▶ WHAT YOU NEED TO DO: For this exercise, restate word for word only the lines from the first line of the data to the line containing "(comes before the".

-------- SOURCE DATA

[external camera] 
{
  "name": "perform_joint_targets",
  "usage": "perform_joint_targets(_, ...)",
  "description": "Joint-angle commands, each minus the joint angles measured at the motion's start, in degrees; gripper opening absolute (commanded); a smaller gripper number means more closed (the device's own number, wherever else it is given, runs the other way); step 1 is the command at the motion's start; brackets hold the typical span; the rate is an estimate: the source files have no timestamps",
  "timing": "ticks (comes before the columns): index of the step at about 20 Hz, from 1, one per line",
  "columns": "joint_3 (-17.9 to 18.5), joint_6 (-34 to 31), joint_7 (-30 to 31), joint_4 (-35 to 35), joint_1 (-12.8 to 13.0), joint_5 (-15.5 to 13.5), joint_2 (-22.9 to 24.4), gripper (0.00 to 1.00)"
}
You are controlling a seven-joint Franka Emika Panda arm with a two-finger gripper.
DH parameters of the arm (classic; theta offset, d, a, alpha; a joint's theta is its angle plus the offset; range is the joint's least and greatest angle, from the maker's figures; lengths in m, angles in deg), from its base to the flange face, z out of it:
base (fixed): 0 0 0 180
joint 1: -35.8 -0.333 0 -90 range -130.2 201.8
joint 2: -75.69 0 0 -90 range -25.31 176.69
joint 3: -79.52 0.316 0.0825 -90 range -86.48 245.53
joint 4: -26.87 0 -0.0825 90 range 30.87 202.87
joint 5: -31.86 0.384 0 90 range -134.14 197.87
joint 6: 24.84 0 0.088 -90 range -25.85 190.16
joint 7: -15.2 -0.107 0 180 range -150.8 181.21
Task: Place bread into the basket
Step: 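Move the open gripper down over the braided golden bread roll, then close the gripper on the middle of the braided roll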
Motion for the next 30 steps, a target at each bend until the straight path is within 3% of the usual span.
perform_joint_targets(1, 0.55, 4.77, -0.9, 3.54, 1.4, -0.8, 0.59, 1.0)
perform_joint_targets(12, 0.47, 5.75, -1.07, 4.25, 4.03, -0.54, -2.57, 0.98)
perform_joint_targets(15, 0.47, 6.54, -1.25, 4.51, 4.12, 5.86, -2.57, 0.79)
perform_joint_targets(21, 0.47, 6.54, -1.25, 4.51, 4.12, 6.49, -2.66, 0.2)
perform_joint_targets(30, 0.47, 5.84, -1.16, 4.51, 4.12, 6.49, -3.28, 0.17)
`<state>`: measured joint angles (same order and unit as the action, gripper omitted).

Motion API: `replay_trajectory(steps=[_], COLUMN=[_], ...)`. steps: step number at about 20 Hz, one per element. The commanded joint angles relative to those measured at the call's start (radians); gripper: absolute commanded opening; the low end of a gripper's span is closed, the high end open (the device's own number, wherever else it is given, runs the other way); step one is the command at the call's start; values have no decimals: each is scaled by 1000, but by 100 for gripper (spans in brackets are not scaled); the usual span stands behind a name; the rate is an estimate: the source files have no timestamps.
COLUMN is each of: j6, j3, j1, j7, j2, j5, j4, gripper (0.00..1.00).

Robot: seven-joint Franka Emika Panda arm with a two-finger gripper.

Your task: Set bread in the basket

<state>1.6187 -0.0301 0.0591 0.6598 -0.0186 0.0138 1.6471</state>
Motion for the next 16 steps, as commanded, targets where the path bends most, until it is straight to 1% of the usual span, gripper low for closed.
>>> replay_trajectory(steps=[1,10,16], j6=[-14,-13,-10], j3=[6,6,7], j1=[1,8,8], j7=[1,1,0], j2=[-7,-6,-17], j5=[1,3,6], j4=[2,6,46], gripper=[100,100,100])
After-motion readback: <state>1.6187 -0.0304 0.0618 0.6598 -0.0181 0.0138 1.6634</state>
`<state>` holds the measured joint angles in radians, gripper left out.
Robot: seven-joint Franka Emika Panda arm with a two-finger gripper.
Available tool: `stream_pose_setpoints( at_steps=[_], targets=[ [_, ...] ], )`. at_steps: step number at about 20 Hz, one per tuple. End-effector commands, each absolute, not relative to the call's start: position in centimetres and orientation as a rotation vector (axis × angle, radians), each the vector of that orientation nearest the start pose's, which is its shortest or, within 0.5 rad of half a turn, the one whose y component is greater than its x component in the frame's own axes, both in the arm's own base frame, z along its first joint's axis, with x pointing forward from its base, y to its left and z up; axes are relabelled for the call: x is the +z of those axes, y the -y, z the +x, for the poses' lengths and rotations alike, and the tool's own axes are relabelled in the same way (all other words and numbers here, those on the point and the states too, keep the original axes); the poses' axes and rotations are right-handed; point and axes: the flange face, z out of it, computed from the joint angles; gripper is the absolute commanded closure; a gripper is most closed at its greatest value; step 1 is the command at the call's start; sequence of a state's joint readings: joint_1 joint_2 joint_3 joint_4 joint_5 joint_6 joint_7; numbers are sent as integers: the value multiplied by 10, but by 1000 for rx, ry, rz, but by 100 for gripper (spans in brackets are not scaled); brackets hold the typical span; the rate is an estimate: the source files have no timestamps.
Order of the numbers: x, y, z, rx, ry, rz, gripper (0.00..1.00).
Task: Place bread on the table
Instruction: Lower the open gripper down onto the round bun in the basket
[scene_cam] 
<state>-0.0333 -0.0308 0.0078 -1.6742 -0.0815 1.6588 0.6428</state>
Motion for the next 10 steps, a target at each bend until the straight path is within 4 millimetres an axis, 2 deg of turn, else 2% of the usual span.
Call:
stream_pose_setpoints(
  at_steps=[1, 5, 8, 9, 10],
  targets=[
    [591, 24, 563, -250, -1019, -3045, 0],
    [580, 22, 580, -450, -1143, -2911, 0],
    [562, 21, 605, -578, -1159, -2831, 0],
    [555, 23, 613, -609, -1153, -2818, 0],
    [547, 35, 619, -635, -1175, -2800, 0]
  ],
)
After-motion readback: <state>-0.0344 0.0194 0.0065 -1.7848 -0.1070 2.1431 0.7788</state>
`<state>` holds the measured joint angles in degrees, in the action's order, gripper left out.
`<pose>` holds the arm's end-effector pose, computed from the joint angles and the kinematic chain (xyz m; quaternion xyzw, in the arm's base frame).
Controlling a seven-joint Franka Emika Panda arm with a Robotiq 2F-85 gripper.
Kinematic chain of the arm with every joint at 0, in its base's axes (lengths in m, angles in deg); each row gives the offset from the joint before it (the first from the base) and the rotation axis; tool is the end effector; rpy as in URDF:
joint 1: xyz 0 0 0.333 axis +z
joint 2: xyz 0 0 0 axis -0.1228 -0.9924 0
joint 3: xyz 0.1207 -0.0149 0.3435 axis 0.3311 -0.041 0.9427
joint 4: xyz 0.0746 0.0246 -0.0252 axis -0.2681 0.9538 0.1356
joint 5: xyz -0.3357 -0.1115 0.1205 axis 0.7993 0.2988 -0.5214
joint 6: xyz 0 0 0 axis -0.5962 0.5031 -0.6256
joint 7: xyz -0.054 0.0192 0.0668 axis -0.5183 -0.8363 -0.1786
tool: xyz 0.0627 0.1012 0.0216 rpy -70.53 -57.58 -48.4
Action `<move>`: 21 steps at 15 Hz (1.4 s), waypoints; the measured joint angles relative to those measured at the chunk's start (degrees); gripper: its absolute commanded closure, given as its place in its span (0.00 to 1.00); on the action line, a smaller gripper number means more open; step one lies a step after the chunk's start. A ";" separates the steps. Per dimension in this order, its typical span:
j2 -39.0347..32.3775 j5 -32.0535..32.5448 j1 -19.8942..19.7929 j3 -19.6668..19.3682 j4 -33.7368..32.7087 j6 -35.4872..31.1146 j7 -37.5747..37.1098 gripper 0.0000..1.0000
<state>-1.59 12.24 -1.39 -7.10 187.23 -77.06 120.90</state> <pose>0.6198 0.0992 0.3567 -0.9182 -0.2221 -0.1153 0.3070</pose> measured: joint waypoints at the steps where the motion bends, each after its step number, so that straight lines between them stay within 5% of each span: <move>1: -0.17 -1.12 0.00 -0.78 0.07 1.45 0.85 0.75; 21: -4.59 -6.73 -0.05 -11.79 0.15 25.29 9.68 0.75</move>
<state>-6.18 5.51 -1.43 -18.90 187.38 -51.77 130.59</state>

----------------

▶ TASK SOLUTION:
[external camera] 
{
  "name": "perform_joint_targets",
  "usage": "perform_joint_targets(_, ...)",
  "description": "Joint-angle commands, each minus the joint angles measured at the motion's start, in degrees; gripper opening absolute (commanded); a smaller gripper number means more closed (the device's own number, wherever else it is given, runs the other way); step 1 is the command at the motion's start; brackets hold the typical span; the rate is an estimate: the source files have no timestamps",
  "timing": "ticks (comes before the columns): index of the step at about 20 Hz, from 1, one per line",

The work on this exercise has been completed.